A Harvard University graduate with degrees in American history and literature, Professor Kurnick obtained his PhD from Columbia University for a dissertation entitled The Vocation of Failure: Frustrated Dramatists and the Novel, which he is now revising for publication in book form. In this outstanding and original study, Kurnick explores the writing of several novelists whose careers were marked by unrealized theatrical projects: Thackeray, George Eliot, Henry James, and - reaching into the twentieth century - James Joyce. They were the authors of plays, whose projects never saw the light of day because they were censored, unperformed, or, quite simply, unperformable. Yet, although these plays might be considered by some as showing dramatic ineptitude, Professor Kurnick argues that they should not be seen as write-offs, but quite the reverse: their failure can profitably be understood as being intimately linked to novelistic innovation.
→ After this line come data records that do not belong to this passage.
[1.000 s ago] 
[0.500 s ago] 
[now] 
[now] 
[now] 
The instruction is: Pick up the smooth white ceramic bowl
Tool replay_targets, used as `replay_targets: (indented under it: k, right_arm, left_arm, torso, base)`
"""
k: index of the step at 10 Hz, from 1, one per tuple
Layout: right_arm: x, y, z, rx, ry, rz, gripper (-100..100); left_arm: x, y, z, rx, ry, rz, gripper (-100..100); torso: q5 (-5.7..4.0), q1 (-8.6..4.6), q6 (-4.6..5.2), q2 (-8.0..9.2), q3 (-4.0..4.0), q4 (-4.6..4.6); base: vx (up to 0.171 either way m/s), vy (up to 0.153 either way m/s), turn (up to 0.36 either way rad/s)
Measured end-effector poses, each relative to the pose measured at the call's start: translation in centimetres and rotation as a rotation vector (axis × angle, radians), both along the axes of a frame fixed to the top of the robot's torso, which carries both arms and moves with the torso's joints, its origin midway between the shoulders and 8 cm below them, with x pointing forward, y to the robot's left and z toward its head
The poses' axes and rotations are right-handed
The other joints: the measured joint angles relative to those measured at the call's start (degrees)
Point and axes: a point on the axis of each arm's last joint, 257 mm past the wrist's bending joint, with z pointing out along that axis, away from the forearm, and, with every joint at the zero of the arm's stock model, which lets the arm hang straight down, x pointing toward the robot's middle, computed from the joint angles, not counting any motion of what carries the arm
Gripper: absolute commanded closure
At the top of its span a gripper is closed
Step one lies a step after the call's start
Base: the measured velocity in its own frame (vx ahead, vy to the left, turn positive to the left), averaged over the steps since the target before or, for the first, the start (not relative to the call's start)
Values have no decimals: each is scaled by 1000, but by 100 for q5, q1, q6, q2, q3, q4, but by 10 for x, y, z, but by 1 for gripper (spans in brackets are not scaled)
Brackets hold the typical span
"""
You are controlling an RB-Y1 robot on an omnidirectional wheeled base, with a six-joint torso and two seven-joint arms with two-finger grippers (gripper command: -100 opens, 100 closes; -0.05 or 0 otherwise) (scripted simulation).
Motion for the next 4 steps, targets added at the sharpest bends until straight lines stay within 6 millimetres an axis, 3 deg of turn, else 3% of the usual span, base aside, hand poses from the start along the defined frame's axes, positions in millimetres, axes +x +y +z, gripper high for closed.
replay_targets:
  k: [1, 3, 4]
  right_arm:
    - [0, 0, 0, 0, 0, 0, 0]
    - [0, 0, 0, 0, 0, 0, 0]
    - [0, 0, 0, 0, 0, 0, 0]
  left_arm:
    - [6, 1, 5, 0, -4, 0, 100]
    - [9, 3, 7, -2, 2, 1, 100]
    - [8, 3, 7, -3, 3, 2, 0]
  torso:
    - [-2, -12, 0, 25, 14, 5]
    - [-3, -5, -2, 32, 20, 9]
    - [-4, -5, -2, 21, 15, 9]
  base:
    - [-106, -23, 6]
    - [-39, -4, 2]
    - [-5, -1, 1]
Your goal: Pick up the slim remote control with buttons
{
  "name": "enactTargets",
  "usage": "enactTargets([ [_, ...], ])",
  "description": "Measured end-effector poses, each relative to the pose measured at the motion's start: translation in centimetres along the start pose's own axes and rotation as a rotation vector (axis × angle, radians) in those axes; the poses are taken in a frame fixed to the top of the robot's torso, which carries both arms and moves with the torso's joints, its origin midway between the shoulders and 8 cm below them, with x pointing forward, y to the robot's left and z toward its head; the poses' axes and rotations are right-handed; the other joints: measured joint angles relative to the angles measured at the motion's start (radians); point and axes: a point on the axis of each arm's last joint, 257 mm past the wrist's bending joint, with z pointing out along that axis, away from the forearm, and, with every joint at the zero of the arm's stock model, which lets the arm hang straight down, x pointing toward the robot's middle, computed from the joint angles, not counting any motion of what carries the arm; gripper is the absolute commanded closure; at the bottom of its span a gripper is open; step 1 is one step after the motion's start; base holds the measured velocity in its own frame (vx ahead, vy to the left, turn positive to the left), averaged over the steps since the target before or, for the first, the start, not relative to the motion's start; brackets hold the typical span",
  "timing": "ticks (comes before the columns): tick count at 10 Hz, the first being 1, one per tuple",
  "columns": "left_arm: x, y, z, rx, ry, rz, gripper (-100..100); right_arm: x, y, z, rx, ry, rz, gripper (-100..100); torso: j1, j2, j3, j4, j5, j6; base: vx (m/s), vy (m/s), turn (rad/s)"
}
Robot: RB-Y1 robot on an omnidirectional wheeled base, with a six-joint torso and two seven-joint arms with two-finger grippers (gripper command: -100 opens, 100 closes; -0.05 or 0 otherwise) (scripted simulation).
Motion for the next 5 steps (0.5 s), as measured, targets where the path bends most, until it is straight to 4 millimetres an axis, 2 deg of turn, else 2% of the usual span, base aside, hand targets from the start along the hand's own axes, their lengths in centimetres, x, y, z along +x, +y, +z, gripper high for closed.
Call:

Kurnick demonstrates that the lingering presence of the theatrical in the work of these novelists allows them to voice dissatisfaction with the privacy and inwardness that was encouraged by the form of the nineteenth century novel. He contends that evidence of the theatrical permits the expression of a historical malaise in ways that fitted only awkwardly with the direction that fiction was taking at the time. For even if the narrative voices within Victorian fiction often perceive the theatrical as being distinct from the genre of the novel, this was simply not true. Nor should the novels in question be thought of as having in some sense vanquished the theatrical: they feed off it, and they reflect both their authors' desires to partake in theatrical culture, and their understanding that their readers share many of the same desires.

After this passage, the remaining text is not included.